### Work to complete
Take every line in the entries that includes the word "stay" and copy it.
++++ Material provided
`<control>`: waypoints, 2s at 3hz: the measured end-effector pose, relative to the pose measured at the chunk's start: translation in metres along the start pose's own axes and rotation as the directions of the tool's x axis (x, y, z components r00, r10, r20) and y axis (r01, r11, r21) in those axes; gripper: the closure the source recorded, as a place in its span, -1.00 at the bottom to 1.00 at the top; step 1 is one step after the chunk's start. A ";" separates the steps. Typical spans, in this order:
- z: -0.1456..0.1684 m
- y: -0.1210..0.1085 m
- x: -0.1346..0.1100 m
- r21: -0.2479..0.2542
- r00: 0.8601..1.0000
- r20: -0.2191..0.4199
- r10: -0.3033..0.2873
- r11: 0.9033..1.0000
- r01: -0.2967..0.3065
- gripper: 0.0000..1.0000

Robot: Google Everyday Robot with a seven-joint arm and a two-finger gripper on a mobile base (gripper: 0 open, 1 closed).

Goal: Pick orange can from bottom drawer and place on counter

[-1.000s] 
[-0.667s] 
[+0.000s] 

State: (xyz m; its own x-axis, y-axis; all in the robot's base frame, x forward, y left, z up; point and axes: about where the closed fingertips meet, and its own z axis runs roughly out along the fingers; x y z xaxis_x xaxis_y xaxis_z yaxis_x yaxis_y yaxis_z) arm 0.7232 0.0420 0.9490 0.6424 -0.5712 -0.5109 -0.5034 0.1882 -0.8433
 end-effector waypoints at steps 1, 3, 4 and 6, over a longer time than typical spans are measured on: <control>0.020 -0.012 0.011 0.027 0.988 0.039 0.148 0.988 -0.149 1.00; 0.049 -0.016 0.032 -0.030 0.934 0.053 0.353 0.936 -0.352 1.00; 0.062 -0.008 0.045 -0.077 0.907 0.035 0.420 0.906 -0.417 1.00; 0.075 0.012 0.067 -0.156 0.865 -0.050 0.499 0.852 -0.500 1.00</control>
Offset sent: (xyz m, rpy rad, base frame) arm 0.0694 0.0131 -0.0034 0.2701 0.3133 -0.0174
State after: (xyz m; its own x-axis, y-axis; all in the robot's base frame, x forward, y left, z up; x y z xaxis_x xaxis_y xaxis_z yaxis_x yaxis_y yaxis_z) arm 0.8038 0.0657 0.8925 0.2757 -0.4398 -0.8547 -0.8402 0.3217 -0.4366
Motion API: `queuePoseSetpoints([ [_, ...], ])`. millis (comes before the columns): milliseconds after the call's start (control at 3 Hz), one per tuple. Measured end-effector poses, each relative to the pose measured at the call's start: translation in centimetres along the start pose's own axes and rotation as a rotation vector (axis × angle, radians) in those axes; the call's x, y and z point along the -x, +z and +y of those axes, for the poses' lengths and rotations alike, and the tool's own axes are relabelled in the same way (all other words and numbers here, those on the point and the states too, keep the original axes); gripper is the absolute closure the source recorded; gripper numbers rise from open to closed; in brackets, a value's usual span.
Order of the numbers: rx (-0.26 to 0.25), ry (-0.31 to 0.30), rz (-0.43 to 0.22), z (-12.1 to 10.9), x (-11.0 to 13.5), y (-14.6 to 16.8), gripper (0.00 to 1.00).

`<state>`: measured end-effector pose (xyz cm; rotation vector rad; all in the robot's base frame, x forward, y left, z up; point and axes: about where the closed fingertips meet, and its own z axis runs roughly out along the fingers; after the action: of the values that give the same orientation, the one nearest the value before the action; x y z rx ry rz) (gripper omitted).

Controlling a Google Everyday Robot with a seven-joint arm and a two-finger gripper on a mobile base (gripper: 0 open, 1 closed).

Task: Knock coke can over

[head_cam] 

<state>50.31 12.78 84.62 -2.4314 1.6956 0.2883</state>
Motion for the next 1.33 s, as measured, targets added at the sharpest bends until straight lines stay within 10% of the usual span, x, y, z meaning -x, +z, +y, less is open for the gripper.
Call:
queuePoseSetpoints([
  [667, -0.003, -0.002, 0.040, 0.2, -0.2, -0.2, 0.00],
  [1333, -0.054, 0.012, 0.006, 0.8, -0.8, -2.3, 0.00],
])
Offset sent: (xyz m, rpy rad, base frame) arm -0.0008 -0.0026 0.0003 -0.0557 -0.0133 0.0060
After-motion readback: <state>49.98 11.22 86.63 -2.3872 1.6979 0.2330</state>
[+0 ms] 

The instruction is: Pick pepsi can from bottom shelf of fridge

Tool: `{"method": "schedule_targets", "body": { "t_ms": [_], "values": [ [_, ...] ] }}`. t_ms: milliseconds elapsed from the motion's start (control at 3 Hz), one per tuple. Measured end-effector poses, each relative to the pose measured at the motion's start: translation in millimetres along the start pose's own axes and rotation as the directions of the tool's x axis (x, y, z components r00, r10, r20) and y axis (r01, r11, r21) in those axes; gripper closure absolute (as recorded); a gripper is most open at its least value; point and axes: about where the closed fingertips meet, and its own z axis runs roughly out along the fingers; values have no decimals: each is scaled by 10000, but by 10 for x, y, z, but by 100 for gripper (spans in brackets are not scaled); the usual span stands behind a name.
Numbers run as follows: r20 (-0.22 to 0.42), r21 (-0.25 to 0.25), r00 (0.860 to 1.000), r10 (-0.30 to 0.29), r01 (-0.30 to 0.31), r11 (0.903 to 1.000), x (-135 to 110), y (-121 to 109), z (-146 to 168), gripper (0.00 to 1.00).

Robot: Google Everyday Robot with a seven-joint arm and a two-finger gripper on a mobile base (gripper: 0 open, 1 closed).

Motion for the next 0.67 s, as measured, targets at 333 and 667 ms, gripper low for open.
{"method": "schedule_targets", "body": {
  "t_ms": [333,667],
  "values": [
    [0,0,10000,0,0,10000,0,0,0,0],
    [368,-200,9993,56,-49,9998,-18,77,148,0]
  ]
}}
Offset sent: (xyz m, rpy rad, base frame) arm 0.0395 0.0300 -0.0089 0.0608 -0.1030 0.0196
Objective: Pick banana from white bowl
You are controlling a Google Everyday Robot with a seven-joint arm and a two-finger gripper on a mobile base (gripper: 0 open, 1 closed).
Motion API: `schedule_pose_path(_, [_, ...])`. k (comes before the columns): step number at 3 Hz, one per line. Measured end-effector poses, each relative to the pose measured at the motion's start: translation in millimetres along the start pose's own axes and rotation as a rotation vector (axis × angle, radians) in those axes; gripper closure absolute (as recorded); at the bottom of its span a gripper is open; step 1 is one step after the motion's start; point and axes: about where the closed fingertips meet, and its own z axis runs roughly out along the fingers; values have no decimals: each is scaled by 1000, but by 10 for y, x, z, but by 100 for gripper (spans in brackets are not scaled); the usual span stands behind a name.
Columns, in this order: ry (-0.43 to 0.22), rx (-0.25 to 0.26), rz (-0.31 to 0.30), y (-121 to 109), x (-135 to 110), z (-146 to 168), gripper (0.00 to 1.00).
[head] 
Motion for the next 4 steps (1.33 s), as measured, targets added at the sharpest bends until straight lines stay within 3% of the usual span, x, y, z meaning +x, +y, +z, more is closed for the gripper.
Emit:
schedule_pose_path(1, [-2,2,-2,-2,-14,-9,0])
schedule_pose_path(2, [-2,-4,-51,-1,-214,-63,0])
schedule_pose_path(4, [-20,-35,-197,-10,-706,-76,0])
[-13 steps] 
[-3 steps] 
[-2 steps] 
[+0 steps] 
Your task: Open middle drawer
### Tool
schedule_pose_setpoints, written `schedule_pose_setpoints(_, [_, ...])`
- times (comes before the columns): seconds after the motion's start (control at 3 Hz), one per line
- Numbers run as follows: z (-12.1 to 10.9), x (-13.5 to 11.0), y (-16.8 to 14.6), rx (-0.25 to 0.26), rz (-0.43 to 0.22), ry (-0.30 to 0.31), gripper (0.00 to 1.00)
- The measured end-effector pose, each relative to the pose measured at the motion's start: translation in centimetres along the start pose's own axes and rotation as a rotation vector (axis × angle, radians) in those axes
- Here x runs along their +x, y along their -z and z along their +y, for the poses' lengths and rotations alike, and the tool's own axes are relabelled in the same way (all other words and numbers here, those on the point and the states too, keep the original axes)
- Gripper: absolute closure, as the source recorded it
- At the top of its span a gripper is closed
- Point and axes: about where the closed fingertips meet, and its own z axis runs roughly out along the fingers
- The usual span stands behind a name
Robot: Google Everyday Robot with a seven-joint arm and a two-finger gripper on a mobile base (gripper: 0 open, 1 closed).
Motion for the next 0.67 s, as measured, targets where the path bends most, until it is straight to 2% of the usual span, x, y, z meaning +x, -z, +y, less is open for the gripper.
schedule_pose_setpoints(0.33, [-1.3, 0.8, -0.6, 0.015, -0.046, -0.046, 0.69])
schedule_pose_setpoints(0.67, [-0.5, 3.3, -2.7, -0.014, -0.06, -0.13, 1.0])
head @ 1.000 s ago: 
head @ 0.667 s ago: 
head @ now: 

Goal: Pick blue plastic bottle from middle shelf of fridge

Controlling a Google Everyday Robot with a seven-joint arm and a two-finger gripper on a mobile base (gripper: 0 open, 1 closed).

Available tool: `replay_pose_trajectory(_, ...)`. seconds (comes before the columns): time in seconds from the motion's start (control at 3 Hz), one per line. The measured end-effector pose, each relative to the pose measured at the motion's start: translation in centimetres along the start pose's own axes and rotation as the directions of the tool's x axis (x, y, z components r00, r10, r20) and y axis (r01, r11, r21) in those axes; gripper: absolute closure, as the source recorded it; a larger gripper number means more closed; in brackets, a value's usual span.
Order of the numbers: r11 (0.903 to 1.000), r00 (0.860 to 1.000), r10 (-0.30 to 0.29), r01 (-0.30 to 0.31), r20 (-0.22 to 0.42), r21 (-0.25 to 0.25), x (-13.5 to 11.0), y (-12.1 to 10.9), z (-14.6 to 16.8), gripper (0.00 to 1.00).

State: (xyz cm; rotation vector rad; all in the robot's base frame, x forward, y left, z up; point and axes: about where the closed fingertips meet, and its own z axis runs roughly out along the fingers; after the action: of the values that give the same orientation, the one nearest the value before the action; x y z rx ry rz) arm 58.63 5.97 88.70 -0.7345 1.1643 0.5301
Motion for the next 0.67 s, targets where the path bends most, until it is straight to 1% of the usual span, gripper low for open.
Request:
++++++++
### The answer
Motion for the next 1.33 s, as measured, targets added at the sharpest bends until straight lines stay within 10% of the usual span, x, y, z meaning -x, +z, +y, less is open for the gripper.
Motion for the next 4 steps (1.33 s), as measured, targets added at the sharpest bends until straight lines stay within 3% of the usual span, x, y, z meaning +x, +y, +z, more is closed for the gripper.

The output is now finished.